Councillors vote to top up Open Streets budget despite provincial rule concerns

·2 min read
Open Streets events have taken place in Halifax and Dartmouth neighborhoods where part of a street is closed to traffic and pedestrians take over a block to eat, listen to music and shop. (Submitted - image credit)
Open Streets events have taken place in Halifax and Dartmouth neighborhoods where part of a street is closed to traffic and pedestrians take over a block to eat, listen to music and shop. (Submitted - image credit)

Halifax's audit and finance committee voted on Wednesday to top up the budget for Open Streets events to $25,000, even though its members are concerned about the financial impact of provincial rules.

Open Streets events have taken place in Halifax and Dartmouth neighborhoods where part of a street is closed to traffic and pedestrians take over a block to eat, listen to music and shop.

"In a post-COVID time we need to help out our businesses and residents in every way possible and this is a huge community-building effort," said Coun. Shawn Cleary. "It's amazing to see kids doing chalk art and people eating souvlaki on the curb."

Cleary pointed out that most of the money given to organizers comes back to the municipality in the form of payments for police officers stationed at the street barricades.
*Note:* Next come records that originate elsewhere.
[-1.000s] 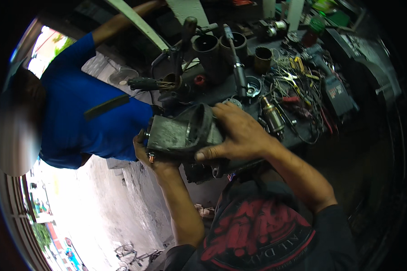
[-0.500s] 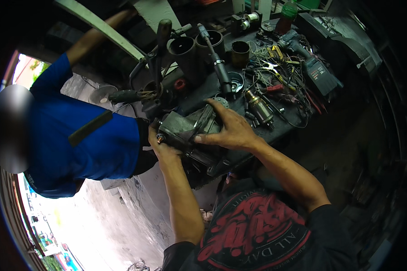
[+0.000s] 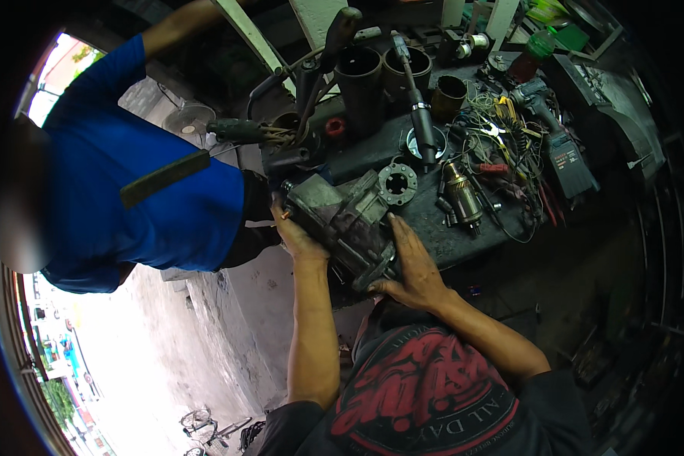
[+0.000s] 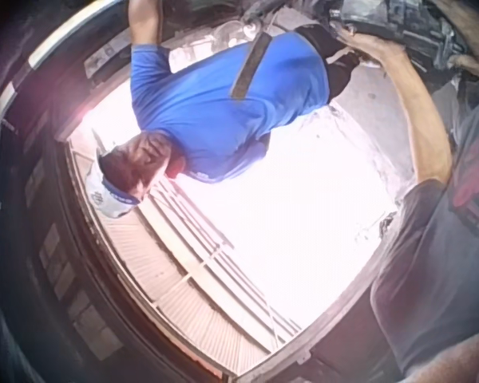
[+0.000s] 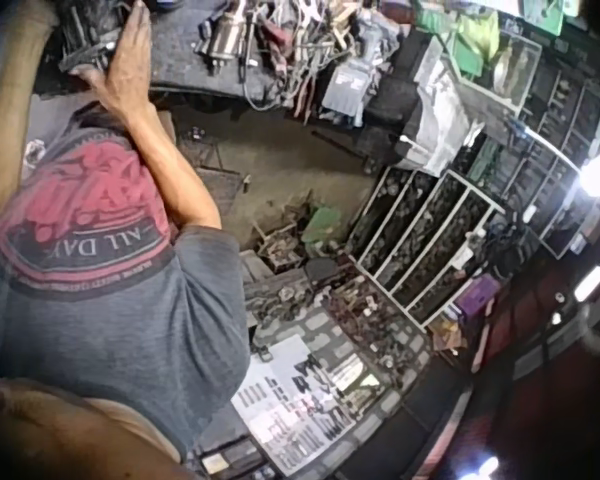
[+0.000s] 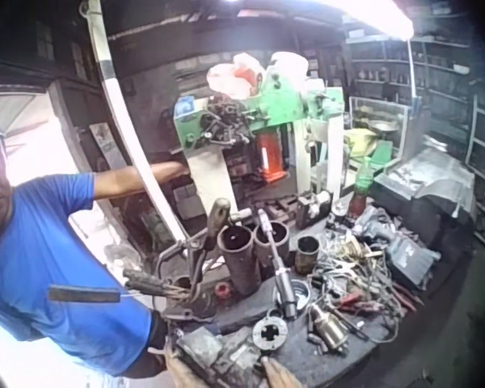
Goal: The person assembles small engine components on a workbench, handling gears, housings, and shafts. They repeatedly pick up, align, and place parts, then walk to a shelf to retrieve additional components.
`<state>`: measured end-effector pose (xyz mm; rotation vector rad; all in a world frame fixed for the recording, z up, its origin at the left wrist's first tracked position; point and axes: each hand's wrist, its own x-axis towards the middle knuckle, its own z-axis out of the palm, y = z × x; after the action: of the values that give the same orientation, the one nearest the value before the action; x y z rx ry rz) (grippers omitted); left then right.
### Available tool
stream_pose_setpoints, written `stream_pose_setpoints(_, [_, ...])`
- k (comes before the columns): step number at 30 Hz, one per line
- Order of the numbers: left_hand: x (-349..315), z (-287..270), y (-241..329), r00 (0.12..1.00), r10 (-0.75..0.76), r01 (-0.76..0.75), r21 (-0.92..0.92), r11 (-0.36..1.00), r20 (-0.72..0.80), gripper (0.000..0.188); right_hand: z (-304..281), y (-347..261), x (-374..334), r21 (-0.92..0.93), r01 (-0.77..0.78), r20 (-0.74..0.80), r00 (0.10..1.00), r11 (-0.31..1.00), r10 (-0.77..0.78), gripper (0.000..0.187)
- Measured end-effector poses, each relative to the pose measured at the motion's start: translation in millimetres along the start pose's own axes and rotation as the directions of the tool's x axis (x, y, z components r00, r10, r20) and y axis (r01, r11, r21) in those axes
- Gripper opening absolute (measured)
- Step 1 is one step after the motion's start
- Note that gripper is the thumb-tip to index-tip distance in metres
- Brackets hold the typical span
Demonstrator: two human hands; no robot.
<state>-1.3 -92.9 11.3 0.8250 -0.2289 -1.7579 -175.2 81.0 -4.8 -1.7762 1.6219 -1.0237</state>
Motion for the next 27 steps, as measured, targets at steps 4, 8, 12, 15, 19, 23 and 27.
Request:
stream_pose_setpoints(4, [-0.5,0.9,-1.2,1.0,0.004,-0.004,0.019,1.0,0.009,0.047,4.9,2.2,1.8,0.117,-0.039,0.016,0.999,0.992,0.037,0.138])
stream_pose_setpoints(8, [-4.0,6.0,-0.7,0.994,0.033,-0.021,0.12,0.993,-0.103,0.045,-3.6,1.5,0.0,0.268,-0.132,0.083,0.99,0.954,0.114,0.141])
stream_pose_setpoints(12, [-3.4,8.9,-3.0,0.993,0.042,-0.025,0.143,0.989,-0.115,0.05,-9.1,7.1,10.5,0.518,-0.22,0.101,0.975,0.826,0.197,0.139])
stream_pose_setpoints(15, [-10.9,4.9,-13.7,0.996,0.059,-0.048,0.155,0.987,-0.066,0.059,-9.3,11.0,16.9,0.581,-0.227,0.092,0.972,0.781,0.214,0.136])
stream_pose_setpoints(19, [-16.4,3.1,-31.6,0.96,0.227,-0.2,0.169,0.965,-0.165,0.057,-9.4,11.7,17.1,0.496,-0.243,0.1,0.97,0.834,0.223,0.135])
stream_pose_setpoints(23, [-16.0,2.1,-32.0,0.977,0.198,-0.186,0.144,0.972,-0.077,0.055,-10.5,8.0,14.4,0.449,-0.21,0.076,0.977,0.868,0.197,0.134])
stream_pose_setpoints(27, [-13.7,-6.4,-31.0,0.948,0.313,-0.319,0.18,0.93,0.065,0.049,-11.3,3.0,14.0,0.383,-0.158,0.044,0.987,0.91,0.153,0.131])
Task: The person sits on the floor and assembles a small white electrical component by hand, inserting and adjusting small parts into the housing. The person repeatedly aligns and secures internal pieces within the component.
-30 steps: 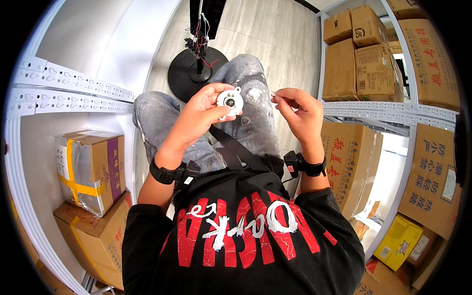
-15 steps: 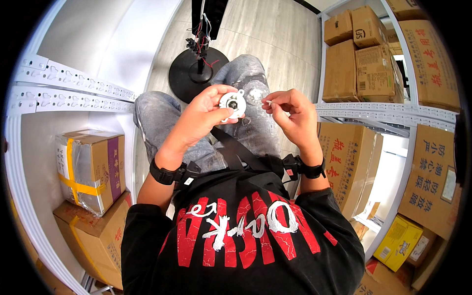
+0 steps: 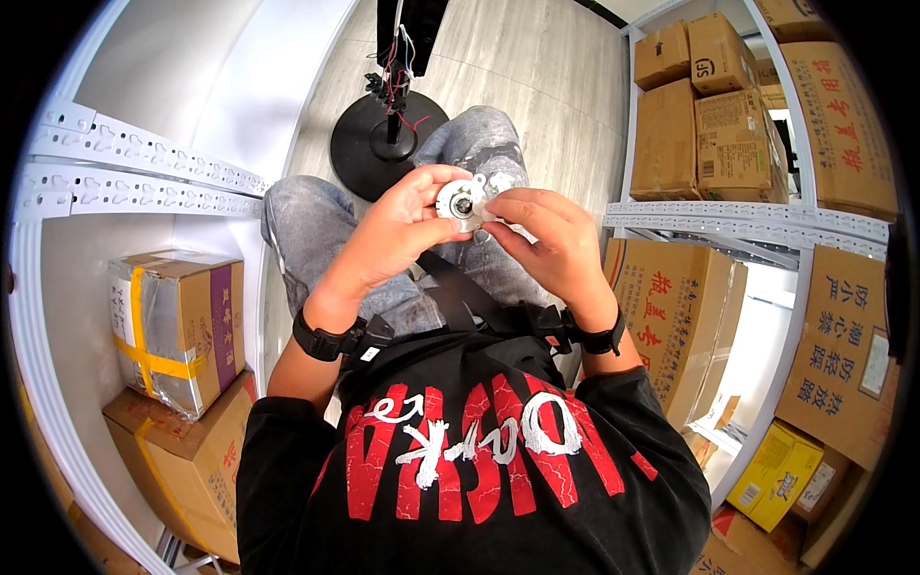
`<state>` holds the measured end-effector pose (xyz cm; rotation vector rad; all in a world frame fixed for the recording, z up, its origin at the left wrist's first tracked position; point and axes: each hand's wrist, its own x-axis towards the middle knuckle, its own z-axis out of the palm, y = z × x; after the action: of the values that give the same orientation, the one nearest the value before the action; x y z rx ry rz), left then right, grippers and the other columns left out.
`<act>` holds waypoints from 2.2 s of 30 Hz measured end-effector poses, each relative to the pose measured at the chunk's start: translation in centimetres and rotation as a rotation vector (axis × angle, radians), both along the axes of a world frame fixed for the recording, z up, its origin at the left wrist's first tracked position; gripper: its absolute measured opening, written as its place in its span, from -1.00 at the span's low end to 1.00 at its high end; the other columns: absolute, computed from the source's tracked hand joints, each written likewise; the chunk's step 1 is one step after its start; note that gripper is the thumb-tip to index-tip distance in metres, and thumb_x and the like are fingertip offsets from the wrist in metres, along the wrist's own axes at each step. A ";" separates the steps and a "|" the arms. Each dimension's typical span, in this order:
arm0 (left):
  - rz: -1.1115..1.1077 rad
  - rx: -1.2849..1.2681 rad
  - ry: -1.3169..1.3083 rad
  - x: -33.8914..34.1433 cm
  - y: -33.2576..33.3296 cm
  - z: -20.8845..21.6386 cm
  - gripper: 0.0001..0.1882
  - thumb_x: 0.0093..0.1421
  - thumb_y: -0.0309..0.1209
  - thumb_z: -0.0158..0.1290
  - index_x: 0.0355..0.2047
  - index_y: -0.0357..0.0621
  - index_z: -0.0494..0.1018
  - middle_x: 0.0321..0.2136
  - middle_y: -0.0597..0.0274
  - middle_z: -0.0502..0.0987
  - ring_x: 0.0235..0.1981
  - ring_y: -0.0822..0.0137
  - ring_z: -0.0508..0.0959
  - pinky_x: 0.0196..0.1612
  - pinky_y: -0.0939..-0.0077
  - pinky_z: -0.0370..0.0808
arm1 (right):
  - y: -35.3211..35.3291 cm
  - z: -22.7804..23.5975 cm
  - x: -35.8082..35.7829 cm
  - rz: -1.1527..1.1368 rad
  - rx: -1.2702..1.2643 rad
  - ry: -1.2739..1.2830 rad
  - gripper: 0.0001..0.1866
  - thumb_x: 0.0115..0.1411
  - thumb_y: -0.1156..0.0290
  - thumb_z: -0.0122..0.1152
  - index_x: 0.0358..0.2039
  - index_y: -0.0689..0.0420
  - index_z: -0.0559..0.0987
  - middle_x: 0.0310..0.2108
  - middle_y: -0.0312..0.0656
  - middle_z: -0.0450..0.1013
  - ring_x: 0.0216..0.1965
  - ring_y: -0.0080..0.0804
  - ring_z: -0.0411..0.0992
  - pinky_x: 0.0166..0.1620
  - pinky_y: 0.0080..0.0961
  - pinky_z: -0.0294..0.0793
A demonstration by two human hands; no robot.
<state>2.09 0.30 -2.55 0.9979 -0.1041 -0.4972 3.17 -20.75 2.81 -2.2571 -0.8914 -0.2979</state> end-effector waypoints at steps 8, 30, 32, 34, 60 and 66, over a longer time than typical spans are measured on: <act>-0.017 0.001 0.007 -0.1 -0.1 0.1 -0.49 0.26 -0.61 0.03 0.22 -0.24 0.26 0.06 0.16 0.48 -0.01 0.39 0.54 0.03 0.41 0.56 | 0.1 -0.7 0.0 0.051 -0.030 -0.129 -0.74 -0.09 0.55 0.43 -0.32 0.15 0.63 -0.29 -0.23 0.58 -0.36 -0.27 0.55 -0.31 -0.38 0.57; 0.015 -0.014 -0.028 0.0 -0.5 -0.2 -0.50 0.22 -0.66 0.10 0.16 -0.27 0.29 -0.03 0.19 0.51 -0.10 0.44 0.56 -0.06 0.52 0.55 | -0.2 0.3 -0.4 -0.046 0.155 0.295 -0.81 0.04 0.64 0.39 -0.30 0.20 0.62 -0.33 -0.19 0.58 -0.30 -0.37 0.58 -0.23 -0.49 0.55; 0.030 0.001 -0.036 0.0 -0.5 -0.2 -0.50 0.22 -0.66 0.11 0.16 -0.26 0.28 -0.03 0.18 0.51 -0.11 0.44 0.56 -0.07 0.53 0.55 | -0.4 0.3 -0.5 -0.088 0.247 0.435 -0.86 0.09 0.62 0.37 -0.31 0.22 0.62 -0.34 -0.21 0.58 -0.32 -0.45 0.58 -0.24 -0.54 0.55; 0.037 -0.016 -0.025 0.0 -0.5 -0.2 -0.49 0.19 -0.70 0.11 0.15 -0.27 0.28 -0.03 0.16 0.50 -0.09 0.44 0.55 -0.06 0.54 0.54 | -0.6 -0.2 -0.6 -0.141 0.388 0.607 -0.89 0.12 0.62 0.36 -0.31 0.24 0.63 -0.33 -0.26 0.59 -0.32 -0.55 0.57 -0.22 -0.60 0.55; 0.147 0.177 -0.269 -0.8 -1.0 1.1 -0.41 0.14 -0.74 0.14 0.17 -0.22 0.28 0.03 0.14 0.50 0.04 0.41 0.52 0.09 0.48 0.50 | -0.6 -1.6 -0.4 -0.140 0.525 0.964 -0.91 0.24 0.61 0.26 -0.24 0.27 0.62 -0.32 -0.31 0.57 -0.26 -0.63 0.52 -0.14 -0.65 0.53; 0.152 0.199 -0.263 -0.8 -1.0 1.2 -0.42 0.14 -0.74 0.15 0.16 -0.20 0.28 0.02 0.15 0.50 0.04 0.42 0.52 0.07 0.50 0.51 | -0.6 -1.7 -0.5 -0.143 0.520 0.968 -0.92 0.23 0.61 0.27 -0.25 0.27 0.62 -0.32 -0.32 0.57 -0.27 -0.65 0.51 -0.16 -0.67 0.52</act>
<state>1.33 -0.71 -1.40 1.2536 -0.2158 -0.2383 2.70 -21.30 1.10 -1.6550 -0.1071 0.4391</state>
HRM Special Events said other cities such as Toronto and Ottawa are allowed to use trained traffic control people in lieu of the police.

"The Motor Vehicle Act says you have to have cops," said Cleary. "If we had a choice we wouldn't be doing it this way, but the province doesn't allow us."

Halifax asked for changes to the provincial rules in 2016 and the Motor Vehicle Act is now being updated, but so far the requirement for police officers at street barricades remains in place.

"You want to talk about defunding police?" said Coun David Hendsbee. "We need to get the authority to have our own transportation crews."

Cleary said he remains hopeful that changes are still possible since the new Traffic Safety Act has not yet been proclaimed.

Mayor Mike Savage agreed that the issue should continue to be raised with the provincial officials.

"I think we need to keep pushing and I encourage council to do that," said Savage.